The Middle Powers Initiative (MPI), a program of the Global Security Institute, is dedicated to the worldwide reduction and elimination of nuclear weapons, in a series of well-defined stages accompanied by increasing verification and control.

Through MPI, eight international non-governmental organizations are able to work primarily with "middle power" governments to encourage and educate the nuclear weapons states to take immediate practical steps that reduce nuclear dangers, and commence negotiations to eliminate nuclear weapons.

Middle power countries are politically and economically significant, internationally respected countries that have renounced the nuclear arms race, a standing that gives them significant political credibility.

The campaign is guided by an International Steering Committee, chaired by Senator Douglas Roche, O.C., former Canadian Disarmament Ambassador.

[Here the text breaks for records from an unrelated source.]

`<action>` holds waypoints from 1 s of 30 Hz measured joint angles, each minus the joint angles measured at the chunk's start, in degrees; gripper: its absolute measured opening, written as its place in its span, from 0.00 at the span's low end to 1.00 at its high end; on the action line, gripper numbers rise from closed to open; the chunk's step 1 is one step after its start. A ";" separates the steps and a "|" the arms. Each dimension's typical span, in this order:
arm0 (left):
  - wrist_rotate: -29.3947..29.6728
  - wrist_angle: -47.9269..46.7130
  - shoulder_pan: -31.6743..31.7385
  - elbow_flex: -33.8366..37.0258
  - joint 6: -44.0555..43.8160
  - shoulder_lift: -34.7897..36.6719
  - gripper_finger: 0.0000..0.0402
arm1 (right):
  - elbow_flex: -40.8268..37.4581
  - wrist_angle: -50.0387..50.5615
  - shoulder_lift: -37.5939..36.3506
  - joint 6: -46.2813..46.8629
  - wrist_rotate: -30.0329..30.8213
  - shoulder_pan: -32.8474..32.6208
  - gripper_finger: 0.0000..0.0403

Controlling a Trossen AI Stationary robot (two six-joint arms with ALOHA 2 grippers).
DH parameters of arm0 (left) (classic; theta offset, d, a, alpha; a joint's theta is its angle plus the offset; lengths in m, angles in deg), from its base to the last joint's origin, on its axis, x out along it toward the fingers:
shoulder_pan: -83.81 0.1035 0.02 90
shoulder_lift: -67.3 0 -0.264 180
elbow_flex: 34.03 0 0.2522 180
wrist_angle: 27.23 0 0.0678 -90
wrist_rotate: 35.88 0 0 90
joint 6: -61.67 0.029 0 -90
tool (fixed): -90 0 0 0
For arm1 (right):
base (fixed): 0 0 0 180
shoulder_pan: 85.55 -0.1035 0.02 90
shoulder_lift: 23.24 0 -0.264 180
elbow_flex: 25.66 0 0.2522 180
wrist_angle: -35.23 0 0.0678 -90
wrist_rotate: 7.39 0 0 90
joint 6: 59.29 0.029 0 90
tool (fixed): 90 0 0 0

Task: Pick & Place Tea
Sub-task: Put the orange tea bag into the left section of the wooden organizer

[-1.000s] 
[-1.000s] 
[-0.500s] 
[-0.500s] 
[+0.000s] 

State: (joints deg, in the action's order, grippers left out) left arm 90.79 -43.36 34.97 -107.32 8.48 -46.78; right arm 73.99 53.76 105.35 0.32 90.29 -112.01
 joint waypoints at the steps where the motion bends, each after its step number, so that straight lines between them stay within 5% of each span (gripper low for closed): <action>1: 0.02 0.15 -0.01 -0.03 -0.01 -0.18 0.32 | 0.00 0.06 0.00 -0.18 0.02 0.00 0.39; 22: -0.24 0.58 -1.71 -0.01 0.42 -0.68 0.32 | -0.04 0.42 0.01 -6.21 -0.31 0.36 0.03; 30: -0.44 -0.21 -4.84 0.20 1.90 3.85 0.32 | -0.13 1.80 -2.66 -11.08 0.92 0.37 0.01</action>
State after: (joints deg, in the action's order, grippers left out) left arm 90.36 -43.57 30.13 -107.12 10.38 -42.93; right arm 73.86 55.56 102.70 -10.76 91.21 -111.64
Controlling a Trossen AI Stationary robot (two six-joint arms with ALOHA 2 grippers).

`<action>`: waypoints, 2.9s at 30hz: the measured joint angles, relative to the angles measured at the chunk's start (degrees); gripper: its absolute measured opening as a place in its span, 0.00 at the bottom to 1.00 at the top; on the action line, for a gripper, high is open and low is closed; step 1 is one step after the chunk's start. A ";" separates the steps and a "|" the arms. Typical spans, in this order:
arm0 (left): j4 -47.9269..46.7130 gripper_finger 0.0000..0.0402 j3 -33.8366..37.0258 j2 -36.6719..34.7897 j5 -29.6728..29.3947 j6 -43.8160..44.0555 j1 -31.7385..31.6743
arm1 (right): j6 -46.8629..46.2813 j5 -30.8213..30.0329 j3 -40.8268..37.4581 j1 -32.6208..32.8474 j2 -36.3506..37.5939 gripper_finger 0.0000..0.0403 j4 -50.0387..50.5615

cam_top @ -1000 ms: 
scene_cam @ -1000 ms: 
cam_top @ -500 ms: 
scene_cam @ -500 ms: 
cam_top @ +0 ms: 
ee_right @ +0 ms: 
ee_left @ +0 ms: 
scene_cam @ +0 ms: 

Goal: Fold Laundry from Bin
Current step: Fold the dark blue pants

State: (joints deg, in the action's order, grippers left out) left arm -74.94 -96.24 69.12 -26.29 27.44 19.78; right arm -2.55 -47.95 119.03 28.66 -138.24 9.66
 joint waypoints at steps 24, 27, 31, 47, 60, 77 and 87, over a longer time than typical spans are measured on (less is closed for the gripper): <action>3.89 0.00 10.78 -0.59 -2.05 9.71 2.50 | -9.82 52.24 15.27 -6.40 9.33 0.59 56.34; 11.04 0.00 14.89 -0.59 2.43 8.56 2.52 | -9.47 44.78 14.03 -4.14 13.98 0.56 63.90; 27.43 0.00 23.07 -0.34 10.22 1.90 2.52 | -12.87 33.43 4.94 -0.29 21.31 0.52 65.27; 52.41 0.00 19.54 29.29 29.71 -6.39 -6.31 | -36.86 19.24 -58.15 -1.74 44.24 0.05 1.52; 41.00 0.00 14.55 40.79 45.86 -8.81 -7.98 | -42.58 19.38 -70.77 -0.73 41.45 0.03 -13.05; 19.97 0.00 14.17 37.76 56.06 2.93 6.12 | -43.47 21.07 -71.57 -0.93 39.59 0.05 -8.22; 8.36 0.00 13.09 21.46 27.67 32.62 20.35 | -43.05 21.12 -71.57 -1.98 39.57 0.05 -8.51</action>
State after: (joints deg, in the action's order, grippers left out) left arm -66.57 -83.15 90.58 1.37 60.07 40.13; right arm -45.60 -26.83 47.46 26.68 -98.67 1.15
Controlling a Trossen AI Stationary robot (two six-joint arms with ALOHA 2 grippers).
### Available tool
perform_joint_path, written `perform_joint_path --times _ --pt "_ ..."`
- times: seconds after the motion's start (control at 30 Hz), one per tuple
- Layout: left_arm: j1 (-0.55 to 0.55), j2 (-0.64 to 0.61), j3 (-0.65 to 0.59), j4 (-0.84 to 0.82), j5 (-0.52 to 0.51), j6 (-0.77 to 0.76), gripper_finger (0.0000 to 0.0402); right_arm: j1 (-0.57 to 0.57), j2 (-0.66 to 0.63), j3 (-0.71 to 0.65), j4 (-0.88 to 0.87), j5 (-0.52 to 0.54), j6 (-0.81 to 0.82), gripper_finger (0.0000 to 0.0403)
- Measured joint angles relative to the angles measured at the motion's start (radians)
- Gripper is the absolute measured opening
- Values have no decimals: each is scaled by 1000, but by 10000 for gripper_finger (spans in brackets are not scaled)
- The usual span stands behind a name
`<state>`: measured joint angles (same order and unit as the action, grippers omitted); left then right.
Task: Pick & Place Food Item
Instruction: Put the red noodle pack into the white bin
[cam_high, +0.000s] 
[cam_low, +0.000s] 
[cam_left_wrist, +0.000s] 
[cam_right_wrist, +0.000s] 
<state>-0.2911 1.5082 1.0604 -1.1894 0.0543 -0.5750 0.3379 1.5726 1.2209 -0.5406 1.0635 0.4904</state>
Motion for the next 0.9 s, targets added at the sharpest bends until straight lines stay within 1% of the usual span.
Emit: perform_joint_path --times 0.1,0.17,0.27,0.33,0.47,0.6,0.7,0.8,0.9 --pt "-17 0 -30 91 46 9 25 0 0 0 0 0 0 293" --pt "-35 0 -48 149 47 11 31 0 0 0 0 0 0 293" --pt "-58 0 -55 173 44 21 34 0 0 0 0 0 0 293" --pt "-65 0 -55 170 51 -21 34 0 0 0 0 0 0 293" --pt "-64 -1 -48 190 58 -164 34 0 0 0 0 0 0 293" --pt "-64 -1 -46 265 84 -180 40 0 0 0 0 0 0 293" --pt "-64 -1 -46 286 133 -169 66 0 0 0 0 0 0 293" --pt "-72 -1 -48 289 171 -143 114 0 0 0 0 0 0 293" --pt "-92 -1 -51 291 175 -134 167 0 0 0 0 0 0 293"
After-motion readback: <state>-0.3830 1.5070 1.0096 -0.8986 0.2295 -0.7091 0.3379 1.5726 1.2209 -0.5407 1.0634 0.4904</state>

Currently, the efforts of the Middle Powers Initiative are focused through the Article VI Forum, a new and creative initiative intended to stimulate and shape effective responses to the crisis of the non-proliferation / disarmament regime manifested by the breakdown of the 2005 NPT Review Conference. The Article VI Forum takes its name from the article of the NPT in which the nuclear states commit themselves to the elimination of their nuclear weapons.

The Forum is conducting high-level meetings with key diplomats and leaders to examine the political, legal, and technical elements required for a nuclear weapons-free world.

The Forum will continue its work of advancing the imperative to uphold the core bargain of the Nuclear Non-Proliferation Treaty relating to the proliferation of nuclear weapons and ensuring steady progress toward their global elimination.